A lighting strike within Grand Canyon National Park sparked the Dragon Bravo Fire on July 4, according to the fire reporting agency InciWeb. While it was first managed with a “confine and contain strategy” designed to protect structures, facilities and infrastructure, conditions changed rapidly on Friday, the agency said.
Uncommonly strong northwest wind gusts, combined with the fire’s propensity to grow overnight when aerial firefighting efforts were unavailable, stoked flames already enabled by “hot temperatures, low relative humidity, and continued strong wind gusts,” Inciweb said.
On Sunday it stood at 5,000 acres, and between 50 and 80 structures had been lost, including “numerous” historic cabins, Grand Canyon National Park said in an update.
On Saturday, the North Rim water treatment plant went up in flames, releasing chlorine gas. Since that’s heavier than air, it settles into lower elevations, the park said. While nearby communities weren’t affected, hikers were evacuated from the inner canyon, and some areas were closed until further notice. Firefighters were pulled from the North Rim, and Colorado River rafters were told to bypass Phantom Ranch. North Kaibab Trail, Phantom Ranch, and the South Kaibab Trail in the inner canyon were all closed to hikers pending assessment.
Michael Quinn/National Park Service via AP
This undated photo provided by the National Park Service shows Grand Canyon Lodge on the North Rim of Grand Canyon, Ariz. (Michael Quinn/National Park Service via AP)
While most of the millions of annual visitors to Grand Canyon National Park head to the South Rim, a fair number prefer the North Rim, with one traveler saying its remoteness and smaller number of tourists made it feel more personal and intimate.
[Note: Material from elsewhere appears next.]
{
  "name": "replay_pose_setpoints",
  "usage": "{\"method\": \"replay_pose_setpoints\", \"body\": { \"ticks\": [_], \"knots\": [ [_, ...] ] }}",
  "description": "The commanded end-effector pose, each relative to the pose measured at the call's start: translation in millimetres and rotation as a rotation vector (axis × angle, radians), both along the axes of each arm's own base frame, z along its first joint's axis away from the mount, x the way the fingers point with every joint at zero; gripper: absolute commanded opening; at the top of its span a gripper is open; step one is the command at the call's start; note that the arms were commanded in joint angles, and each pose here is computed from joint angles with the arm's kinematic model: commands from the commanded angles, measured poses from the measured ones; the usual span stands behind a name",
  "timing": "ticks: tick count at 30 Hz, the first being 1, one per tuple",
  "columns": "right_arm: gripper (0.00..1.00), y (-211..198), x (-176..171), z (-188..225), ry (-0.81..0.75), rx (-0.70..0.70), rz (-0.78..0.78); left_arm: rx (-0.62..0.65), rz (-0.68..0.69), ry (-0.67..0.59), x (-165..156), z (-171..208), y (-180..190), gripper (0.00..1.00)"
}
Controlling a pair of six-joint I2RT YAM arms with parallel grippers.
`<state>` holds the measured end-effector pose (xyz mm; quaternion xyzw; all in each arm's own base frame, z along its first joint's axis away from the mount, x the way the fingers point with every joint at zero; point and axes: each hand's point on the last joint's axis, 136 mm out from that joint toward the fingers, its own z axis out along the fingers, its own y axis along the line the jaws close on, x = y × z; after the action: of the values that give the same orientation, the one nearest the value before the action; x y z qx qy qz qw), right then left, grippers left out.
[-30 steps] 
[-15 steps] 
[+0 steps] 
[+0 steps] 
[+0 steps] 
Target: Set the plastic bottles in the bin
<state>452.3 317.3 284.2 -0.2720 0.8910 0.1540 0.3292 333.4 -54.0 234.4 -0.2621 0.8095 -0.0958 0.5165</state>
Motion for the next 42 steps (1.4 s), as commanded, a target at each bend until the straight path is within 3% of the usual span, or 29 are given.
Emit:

“It’s heartbreaking,” Flagstaff resident and frequent visitor Tim Allen told The Associated Press.
All employees and guests had been evacuated on Thursday as the fire moved closer, and there were no injuries reported.
“As stewards of some our country’s most beloved national treasures, we are devastated by the loss,” Debbie Albert, a spokesperson for Aramark, the company that manages the lodge, told AP.
The most recent incarnation of the lodge had been operational since 1937, after a kitchen fire burned down the original in 1932. A highway leads straight to the lodge, the most prominent feature and among the first visitors see upon arrival. It was famous for its sloped roof, massive ponderosa beams and limestone façade, and often a visitor’s first view of the canyon was through the windows from the “Sun Room.”